Jochen Steffens in Investors Daily
vom 18. März 2004 18:00 Uhr
ENL5454
Drei schwere Tage stehen uns bevor. Zum einen erwarten uns heute einige wichtige US-Konjunkturdaten, darunter der Philly Fed und die Arbeitsmarktdaten – dazu nachher mehr. Dann steht morgen der große Verfallstag an, an dem die März-Futurekontrakte und Optionen verfallen. Der dreifache Hexensabbat, so genannt, weil es an diesen Verfallstagen gerne zu sehr starken Kursschwankungen kommen kann. In diesem Zusammenhang bin ich gespannt, wo der Markt morgen, nach diesem scharfen Einbruch der letzen Woche, hingetrieben wird.
Doch damit nicht genug: Am Samstag den 20. März 2004 jährt sich der Beginn des Irak-Krieges. Dieses Datum wird mit großer Sorge erwartet. Die Behörden rechnen mit Anschlägen, primär im Irak. Aber auch Anschläge in den USA und in einigen europäischen Ländern werden nicht ausgeschlossen.
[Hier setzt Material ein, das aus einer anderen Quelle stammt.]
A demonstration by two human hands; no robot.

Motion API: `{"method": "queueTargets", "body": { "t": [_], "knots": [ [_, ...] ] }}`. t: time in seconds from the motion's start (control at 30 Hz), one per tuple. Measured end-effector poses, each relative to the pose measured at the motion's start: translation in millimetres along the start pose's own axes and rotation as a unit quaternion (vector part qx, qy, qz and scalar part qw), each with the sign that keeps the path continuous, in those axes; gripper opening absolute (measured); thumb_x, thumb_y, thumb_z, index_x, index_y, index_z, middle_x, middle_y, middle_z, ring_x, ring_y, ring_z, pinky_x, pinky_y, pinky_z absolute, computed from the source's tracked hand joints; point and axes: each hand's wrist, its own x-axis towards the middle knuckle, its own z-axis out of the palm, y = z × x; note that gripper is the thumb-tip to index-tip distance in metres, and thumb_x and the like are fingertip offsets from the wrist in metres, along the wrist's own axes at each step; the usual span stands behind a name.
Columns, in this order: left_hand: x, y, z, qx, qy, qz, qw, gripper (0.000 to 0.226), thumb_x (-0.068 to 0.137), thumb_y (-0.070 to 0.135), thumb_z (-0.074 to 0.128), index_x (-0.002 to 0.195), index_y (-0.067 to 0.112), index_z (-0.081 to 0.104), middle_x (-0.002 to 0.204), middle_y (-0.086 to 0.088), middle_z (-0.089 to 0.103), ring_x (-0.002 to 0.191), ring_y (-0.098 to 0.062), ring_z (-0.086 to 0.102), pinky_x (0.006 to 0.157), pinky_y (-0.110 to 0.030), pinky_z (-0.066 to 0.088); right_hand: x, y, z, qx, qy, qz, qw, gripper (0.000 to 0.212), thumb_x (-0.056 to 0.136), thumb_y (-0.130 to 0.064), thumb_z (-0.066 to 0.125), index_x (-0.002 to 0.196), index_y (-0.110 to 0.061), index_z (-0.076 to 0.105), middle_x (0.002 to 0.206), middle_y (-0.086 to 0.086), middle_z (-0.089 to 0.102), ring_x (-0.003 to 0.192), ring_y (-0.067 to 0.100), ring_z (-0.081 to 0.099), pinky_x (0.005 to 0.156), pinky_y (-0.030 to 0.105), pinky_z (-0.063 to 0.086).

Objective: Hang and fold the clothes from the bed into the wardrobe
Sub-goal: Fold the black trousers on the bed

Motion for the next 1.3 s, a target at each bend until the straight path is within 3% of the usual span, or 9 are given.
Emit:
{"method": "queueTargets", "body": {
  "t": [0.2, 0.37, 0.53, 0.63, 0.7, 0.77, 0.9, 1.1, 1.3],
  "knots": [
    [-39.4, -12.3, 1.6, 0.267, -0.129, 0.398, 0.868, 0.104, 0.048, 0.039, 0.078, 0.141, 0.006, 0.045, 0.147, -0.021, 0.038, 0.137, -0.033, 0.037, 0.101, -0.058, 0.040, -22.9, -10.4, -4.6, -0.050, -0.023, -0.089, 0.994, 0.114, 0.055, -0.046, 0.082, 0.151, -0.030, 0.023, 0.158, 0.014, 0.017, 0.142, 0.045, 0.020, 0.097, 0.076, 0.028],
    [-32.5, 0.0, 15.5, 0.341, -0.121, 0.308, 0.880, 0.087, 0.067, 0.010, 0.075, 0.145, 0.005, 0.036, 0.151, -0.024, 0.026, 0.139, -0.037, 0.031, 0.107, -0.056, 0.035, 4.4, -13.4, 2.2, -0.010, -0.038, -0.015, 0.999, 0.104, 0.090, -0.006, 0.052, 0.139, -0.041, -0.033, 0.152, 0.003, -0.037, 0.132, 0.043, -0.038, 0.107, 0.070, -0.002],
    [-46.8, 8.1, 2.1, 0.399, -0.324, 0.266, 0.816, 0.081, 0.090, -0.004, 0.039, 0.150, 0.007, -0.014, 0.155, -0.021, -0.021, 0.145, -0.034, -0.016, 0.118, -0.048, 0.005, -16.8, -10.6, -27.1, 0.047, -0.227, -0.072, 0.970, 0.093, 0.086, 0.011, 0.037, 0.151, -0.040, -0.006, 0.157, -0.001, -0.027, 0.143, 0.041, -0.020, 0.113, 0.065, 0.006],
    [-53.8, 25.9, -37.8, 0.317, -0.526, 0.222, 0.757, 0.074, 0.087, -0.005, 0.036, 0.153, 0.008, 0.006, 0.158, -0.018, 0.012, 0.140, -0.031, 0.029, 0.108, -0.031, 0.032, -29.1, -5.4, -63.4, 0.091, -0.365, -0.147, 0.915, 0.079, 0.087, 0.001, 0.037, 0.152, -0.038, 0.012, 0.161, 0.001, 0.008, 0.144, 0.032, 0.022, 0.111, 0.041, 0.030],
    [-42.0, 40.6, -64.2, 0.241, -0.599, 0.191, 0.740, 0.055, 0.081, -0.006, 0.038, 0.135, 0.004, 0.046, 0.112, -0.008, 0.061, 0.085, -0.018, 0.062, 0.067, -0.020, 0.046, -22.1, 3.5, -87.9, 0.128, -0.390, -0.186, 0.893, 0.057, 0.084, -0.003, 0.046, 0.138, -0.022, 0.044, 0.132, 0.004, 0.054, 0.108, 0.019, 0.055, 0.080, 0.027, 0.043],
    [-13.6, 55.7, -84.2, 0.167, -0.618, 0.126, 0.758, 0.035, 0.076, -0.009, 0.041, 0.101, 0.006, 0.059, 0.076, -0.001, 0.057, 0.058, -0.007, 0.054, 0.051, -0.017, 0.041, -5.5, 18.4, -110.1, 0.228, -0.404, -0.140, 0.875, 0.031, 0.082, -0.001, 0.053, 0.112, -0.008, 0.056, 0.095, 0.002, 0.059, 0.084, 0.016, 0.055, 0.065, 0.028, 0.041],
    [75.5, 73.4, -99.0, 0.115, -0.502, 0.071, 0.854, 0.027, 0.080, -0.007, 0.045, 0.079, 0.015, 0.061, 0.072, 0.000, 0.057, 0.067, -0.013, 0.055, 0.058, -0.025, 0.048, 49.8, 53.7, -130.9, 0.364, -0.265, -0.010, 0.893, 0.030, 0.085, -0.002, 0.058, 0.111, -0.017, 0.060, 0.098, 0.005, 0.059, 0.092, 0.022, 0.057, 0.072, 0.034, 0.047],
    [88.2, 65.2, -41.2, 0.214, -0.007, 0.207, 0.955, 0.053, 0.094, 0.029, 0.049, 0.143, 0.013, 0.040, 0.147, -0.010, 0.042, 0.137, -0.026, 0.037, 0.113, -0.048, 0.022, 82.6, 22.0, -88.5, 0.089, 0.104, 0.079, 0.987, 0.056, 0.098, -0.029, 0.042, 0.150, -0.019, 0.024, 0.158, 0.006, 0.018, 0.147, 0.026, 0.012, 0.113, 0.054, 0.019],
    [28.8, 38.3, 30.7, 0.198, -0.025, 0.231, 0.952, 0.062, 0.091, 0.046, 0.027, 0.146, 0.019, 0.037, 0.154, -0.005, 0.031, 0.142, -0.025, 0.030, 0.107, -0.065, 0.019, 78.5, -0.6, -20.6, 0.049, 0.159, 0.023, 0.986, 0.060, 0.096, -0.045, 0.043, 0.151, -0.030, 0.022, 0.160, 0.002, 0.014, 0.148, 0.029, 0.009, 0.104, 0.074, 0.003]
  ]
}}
Das erinnert an die Jahrestage des 11.Septembers. Natürlich ist an solchen Tagen die Wachsamkeit der Geheimdienste und der Sicherheitsdienste besonders hoch. Eine Terrororganisation wird sich genau überlegen, an einem solchen Tag einen größeren Anschlag zu verüben. Zu groß ist die Gefahr, entdeckt zu werden und damit dem "Gegner" einen, wenn auch kleinen, Vorteil zu verschaffen. Letztlich ist schließlich egal, an welchem Tag ein großer Anschlag erfolgt. Der Effekt ist um so grausamer, desto überraschender ein solcher Anschlag kommt.
Mit anderen Worten, die Wahrscheinlichkeit, dass am Samstag ein größerer Anschlag außerhalb vom Irak, in Europa oder den USA erfolgt, ist eigentlich sogar geringer, als an anderen Tagen, auch wenn man einen Anschlag natürlich nicht gänzlich ausschließen kann.
Doch die Masse der Anleger denkt sicherlich anders. Schließlich geht es um Geld und das will "gesichert" werden. Ein Effekt dieser Sicherung: Der Goldpreis steigt deutlich, aktuell auf über 411 Dollar. Doch Vorsicht, es kann sein, dass der Goldpreis am Montag genauso schnell wieder in sich zusammenfällt, sofern es am Wochenende zu keinem größeren Anschlag gekommen sein sollte.
Ich hatte gestern geschrieben, dass Phasen von Unsicherheiten gerne mit steigenden Kursen quittiert werden. Aber ich hatte auch davor gewarnt, dass es noch einen zweiten Rutsch geben kann. Und genau das zeigen die Charts: Beide Möglichkeiten sind im Moment auch aus charttechnischer Sicht nahezu gleich wahrscheinlich. Eine schwierige Situation.
Nächste Woche, nach diesen drei "schweren" Tagen, werden wir mehr wissen. Dann werden die Börsen auch wieder in ein übersichtlicheres Fahrwasser geraten. Hoffen wir für uns alle, dass uns ein ruhiges Wochenende bevorsteht.